GAR Post names

My 2x gr grandfather was a member of Trescott Post #10 in Salem, Ohio. Can anyone shed a light on the post name's origin? Thank you.
Was it named after a fallen soldier from the area? My great x3 grandfather was a founding member of his GAR post and it was named after the first soldier in his regiment who died during the war.

Ryan
 
As a rule, GAR posts could only be named after someone if they were deceased. I suspect that, perhaps, this one is named for a lad named Samuel Trescott (1842 - 1864) who died in Andersonville Prison. He was a member of Company C, 2nd Ohio Cavalry.

As I was writing this @Library Lady beat me to the find a grave link.

The post was originally formed in 1866 as Trescott Post #10 - One of the very post post in the GAR. They disbanded and/or reorganized by May 1869 as Trescott Post #84

Almost certain that it is named for Samuel Trescott - unless some other Trescotts in the county or area died before the post was formed in 1866
 
Here you go.

This is taken from an 1890 speech given by Joshua Twing Brooks in Salem, Ohio. The event for the speech was put on by the Trescott Post.

After some jokes to lighten up the crowd, the newspaper reported the following;

"After this jocular preface he said that the occasion called to his mind one with whom he played in early boyhood on Green street, on High street, and in the fields about Salem now covered with houses. He little thought then what the fate of that companion would be.
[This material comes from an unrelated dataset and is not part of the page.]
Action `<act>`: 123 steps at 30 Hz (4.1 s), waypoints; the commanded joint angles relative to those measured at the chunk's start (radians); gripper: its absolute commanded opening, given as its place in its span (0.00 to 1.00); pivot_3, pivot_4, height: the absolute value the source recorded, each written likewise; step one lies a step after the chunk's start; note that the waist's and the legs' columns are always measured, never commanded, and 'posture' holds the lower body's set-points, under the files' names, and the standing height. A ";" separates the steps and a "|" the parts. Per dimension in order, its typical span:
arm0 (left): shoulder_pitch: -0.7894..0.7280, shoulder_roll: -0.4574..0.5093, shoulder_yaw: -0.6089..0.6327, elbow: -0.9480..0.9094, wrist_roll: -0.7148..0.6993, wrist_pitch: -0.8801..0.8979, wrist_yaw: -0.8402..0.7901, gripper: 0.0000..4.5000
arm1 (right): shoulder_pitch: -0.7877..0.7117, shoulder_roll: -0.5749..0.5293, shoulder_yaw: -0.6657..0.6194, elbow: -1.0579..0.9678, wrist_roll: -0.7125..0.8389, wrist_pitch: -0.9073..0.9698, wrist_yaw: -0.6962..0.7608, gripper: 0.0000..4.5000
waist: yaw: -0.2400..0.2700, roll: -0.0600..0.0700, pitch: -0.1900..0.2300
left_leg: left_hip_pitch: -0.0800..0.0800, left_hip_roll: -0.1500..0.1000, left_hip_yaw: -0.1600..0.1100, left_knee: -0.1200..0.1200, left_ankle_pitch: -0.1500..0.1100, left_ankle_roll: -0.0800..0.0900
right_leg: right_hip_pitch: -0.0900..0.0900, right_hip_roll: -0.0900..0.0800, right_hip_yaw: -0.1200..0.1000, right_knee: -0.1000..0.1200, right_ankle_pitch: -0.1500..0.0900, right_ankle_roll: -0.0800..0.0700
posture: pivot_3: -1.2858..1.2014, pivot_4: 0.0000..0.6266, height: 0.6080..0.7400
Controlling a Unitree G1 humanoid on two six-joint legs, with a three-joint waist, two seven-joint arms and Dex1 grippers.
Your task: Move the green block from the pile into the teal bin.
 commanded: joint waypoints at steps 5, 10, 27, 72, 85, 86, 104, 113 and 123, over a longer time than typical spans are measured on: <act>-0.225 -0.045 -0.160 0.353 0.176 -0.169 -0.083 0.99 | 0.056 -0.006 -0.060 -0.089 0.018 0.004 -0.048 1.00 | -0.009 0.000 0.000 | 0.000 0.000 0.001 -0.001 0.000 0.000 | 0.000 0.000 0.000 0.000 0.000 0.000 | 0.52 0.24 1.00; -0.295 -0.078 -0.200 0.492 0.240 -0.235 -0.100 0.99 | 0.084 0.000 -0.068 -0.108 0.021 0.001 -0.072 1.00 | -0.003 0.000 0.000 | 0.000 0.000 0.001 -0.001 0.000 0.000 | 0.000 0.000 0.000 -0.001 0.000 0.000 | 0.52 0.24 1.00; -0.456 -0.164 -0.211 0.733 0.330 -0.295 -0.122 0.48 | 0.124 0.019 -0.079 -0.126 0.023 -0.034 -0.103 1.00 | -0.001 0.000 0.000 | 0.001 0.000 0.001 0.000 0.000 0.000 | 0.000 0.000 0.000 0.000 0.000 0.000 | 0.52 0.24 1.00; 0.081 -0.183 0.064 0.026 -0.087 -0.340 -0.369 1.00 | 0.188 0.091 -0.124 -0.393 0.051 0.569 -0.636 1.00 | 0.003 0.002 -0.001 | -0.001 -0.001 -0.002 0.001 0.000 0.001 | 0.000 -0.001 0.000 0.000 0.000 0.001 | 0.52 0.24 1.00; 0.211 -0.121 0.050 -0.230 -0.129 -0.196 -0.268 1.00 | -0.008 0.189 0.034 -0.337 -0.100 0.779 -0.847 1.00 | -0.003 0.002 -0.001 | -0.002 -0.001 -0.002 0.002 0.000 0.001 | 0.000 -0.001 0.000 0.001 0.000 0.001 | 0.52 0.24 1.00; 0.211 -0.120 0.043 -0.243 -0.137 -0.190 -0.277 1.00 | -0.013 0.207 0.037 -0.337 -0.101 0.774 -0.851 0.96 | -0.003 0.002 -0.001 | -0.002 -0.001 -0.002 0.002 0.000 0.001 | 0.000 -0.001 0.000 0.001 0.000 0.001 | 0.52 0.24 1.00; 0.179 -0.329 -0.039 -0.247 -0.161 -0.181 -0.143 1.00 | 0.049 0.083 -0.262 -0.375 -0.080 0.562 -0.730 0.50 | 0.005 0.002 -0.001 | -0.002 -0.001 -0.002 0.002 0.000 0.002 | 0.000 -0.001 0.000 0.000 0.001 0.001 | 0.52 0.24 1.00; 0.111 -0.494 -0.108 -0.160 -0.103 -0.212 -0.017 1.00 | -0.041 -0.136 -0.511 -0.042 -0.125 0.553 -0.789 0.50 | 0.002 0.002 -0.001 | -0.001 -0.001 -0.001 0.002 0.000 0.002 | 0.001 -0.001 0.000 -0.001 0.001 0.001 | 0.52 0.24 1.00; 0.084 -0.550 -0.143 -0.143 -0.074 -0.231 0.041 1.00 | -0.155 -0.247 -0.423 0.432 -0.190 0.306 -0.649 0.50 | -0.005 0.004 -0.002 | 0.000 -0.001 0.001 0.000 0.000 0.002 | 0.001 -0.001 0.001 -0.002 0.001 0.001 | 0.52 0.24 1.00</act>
A few years later he went at the call of our imperiled government and perished in its defense. That friend was Trescott. We see to-night that that cause is loved to-day as then, and that the men who went forth in its defense are honored, and that those who went and never returned are not forgotten.

He would that it were the order of things - he did not know but it was - that the spirit of his boyhood companion, Samuel Trescott, might hover us to-night and witness the admiration of the people, even those of a new generation honored and admired the patriotism of the young men who went at their country's call to battle for a cause so grand and so essential to the welfare of free institutions"
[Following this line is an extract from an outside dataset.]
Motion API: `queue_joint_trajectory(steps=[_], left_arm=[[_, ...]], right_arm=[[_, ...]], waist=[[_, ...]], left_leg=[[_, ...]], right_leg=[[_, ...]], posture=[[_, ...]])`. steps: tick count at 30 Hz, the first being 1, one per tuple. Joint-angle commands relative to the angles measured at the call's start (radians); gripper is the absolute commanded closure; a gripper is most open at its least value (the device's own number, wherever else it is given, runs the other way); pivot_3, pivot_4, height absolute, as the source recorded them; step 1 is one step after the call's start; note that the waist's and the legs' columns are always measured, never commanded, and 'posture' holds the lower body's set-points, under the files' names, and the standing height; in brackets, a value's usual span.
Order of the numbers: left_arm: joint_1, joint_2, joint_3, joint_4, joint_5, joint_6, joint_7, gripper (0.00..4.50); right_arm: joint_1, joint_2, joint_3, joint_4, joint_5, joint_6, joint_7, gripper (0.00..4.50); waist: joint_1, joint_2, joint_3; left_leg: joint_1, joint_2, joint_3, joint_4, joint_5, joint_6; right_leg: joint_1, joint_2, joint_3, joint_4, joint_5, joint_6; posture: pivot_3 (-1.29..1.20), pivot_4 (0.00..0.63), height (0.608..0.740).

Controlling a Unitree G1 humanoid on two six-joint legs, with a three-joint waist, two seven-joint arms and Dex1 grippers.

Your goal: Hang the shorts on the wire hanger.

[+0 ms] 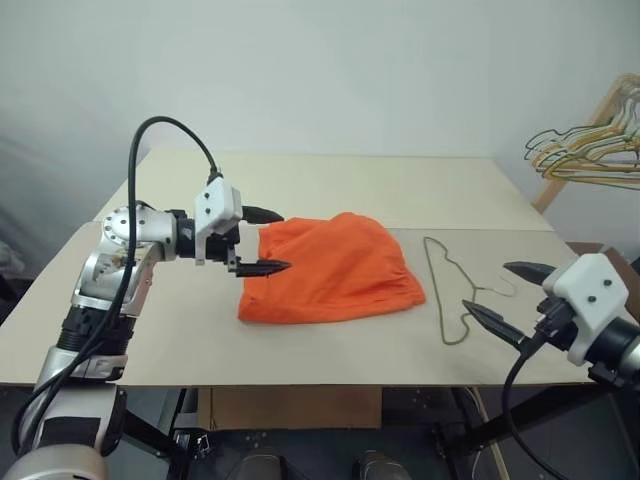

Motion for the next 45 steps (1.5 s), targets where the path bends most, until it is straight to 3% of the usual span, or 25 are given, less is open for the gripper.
queue_joint_trajectory(steps=[1, 7, 10, 16, 21, 24, 31, 37, 40, 45], left_arm=[[-0.012, 0.015, 0.024, -0.026, -0.034, 0.011, -0.04, 0.06], [-0.006, 0.03, 0.024, -0.049, -0.031, 0.039, -0.049, 0.06], [-0.005, 0.036, 0.019, -0.055, -0.026, 0.054, -0.047, 0.06], [0.006, 0.039, 0.0, -0.083, -0.011, 0.06, -0.047, 0.06], [0.043, 0.038, 0.005, -0.114, -0.028, 0.067, -0.051, 0.06], [0.041, 0.038, 0.003, -0.116, -0.029, 0.07, -0.056, 0.06], [0.059, 0.034, 0.003, -0.136, -0.028, 0.063, -0.053, 0.06], [0.09, 0.047, 0.024, -0.163, -0.029, 0.061, -0.038, 0.06], [0.114, 0.058, 0.036, -0.179, -0.031, 0.059, -0.029, 0.0], [0.135, 0.068, 0.046, -0.198, -0.033, 0.06, -0.02, 0.0]], right_arm=[[-0.008, -0.016, -0.032, -0.022, 0.007, -0.007, -0.002, 0.0], [0.0, -0.022, -0.009, -0.023, -0.015, -0.025, 0.0, 0.0], [0.029, -0.049, 0.044, -0.02, -0.105, -0.072, -0.002, 0.0], [0.062, -0.208, 0.28, 0.082, -0.425, -0.234, -0.016, 0.0], [-0.062, -0.262, 0.519, 0.222, -0.64, -0.325, -0.044, 0.0], [-0.156, -0.227, 0.625, 0.309, -0.707, -0.391, -0.041, 0.0], [-0.506, -0.017, 0.913, 0.647, -0.941, -0.494, -0.084, 0.0], [-0.667, 0.062, 1.012, 0.925, -1.052, -0.633, -0.14, 0.0], [-0.724, 0.096, 1.04, 1.027, -1.075, -0.705, -0.152, 0.62], [-0.784, 0.136, 1.067, 1.148, -1.106, -0.783, -0.164, 2.34]], waist=[[-0.002, 0.0, 0.0], [-0.003, 0.0, 0.0], [-0.002, 0.0, 0.0], [-0.007, 0.0, 0.0], [-0.025, 0.0, 0.0], [-0.034, 0.001, 0.001], [-0.055, 0.001, 0.001], [-0.043, 0.002, 0.002], [-0.039, 0.001, 0.001], [-0.032, 0.002, 0.002]], left_leg=[[0.0, 0.0, 0.0, 0.0, 0.0, 0.0], [0.0, 0.0, 0.0, 0.0, 0.0, 0.0], [0.0, 0.0, 0.0, 0.0, 0.0, 0.0], [0.0, 0.0, 0.001, 0.0, 0.0, 0.0], [0.001, 0.0, 0.002, 0.0, 0.0, 0.0], [0.0, 0.0, 0.001, 0.0, 0.0, 0.0], [0.001, 0.0, 0.001, 0.0, 0.0, 0.0], [-0.001, 0.0, 0.001, -0.001, 0.001, 0.0], [-0.001, 0.0, 0.001, -0.001, 0.001, 0.0], [-0.001, 0.0, 0.001, -0.002, 0.001, 0.0]], right_leg=[[0.0, 0.0, 0.0, 0.0, 0.0, 0.0], [0.0, 0.0, 0.0, 0.001, 0.0, 0.0], [0.0, 0.0, 0.0, 0.001, 0.0, 0.0], [-0.001, 0.0, 0.001, 0.0, -0.001, 0.0], [-0.001, 0.0, 0.001, 0.001, -0.001, 0.0], [-0.002, 0.0, 0.001, 0.001, -0.001, -0.001], [-0.002, 0.001, 0.002, 0.002, -0.001, -0.001], [-0.003, 0.001, 0.002, 0.003, 0.0, -0.001], [-0.004, 0.001, 0.001, 0.003, 0.005, -0.001], [-0.003, 0.001, 0.001, 0.003, 0.005, -0.002]], posture=[[0.1, 0.0, 0.74], [0.1, 0.0, 0.74], [0.1, 0.0, 0.74], [0.07, 0.0, 0.74], [0.07, 0.0, 0.74], [0.06, 0.0, 0.74], [0.08, 0.0, 0.74], [0.12, 0.0, 0.74], [0.14, 0.0, 0.74], [0.15, 0.0, 0.74]])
Joshua himself doesn't appear to have served in the war but I believe he invoked Samuel specifically because of the ties to Trescott Post.
SOURCE: Salem Daily News - Feb 24 1890 p. 4
 

Attachments

As a rule, GAR posts could only be named after someone if they were deceased. I suspect that, perhaps, this one is named for a lad named Samuel Trescott (1842 - 1864) who died in Andersonville Prison. He was a member of Company C, 2nd Ohio Cavalry.

As I was writing this @Library Lady beat me to the find a grave link.

The post was originally formed in 1866 as Trescott Post #10 - One of the very post post in the GAR. They disbanded and/or reorganized by May 1869 as Trescott Post #84

Almost certain that it is named for Samuel Trescott - unless some other Trescotts in the county or area died before the post was formed in 1866

With regards to names, I wonder how lax the GAR was with them. Going through the list of the Massachusetts posts, there are a high number of posts named for individuals who did not die during the war, such as Ulysses S. Grant, Sheridan, Hooker, Custer, Butler, Kilpatrick, Hartsuff, Burnside, and even politicians like Stanton and Boutwell and Governor Andrew and even one named for Clara Barton. There's even a post named Gettysburg. There are a fair number of posts that have no name attached to them (such as "Post No. 147" of Norwood) or have their community listed.
 
With regards to names, I wonder how lax the GAR was with them.
The people who the posts were named after did not need to die during the war, they only needed to be dead. The Spicely Post in Orleans, Indiana was originally named the Custer Post but when William T Spicely (Brev. Brig. Gen and Col of 24th IND) died the same year that the post was founded, they changed their name to honor him because they couldn't do it previously. I believe this rule stemmed from the GAR not wanting any particular person alive to be elevated or to have the appearance of being vain.

Names were typically related to the Civil War in some way but is not always the case, as a lot of the posts were simply named after the town / community they were in.

In addition, more than one post could have the same name or number so long as another post in the same department (state usually) did not share it at the time of said post being chartered.